> [Records provided]:
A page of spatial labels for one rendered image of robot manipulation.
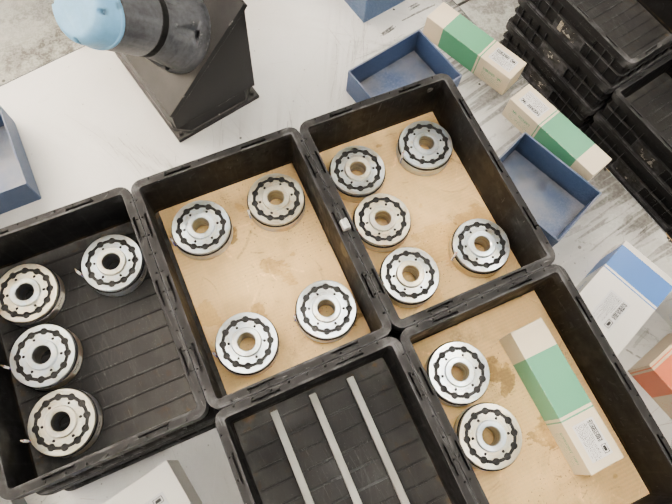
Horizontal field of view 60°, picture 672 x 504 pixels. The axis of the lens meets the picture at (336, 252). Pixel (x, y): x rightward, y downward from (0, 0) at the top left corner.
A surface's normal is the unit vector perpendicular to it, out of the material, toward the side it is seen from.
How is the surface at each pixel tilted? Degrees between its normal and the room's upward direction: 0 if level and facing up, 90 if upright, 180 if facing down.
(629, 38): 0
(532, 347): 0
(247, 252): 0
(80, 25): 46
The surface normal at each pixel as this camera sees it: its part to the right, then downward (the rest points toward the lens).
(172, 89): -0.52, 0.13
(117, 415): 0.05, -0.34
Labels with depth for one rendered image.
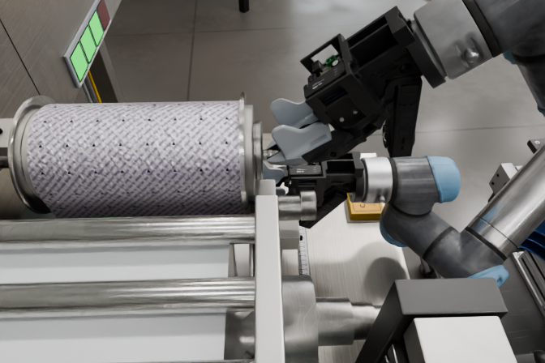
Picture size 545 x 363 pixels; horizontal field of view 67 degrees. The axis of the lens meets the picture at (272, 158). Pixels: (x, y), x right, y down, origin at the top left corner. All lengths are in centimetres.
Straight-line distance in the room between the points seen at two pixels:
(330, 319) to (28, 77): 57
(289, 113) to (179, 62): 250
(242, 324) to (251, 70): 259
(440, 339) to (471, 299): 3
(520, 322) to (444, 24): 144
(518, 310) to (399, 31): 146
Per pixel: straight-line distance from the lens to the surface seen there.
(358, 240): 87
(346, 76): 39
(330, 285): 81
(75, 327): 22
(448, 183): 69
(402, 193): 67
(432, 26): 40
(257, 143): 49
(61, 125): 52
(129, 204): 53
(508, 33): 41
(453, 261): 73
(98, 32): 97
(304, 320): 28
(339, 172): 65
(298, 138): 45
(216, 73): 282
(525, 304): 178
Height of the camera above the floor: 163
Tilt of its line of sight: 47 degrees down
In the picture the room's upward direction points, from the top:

> [Task to carry out]:
Look above for the line containing "(242, 324) to (251, 70): 259"; copy from it through the last line, exactly, and nothing more.

> [Response to this task]:
(242, 324) to (251, 70): 259
(440, 339) to (471, 299): 3
(520, 322) to (444, 24): 144
(518, 310) to (399, 31): 146
Per pixel: straight-line distance from the lens to the surface seen there.
(358, 240): 87
(346, 76): 39
(330, 285): 81
(75, 327): 22
(448, 183): 69
(402, 193): 67
(432, 26): 40
(257, 143): 49
(61, 125): 52
(129, 204): 53
(508, 33): 41
(453, 261): 73
(98, 32): 97
(304, 320): 28
(339, 172): 65
(298, 138): 45
(216, 73): 282
(525, 304): 178
Height of the camera above the floor: 163
Tilt of its line of sight: 47 degrees down
In the picture the room's upward direction points, from the top:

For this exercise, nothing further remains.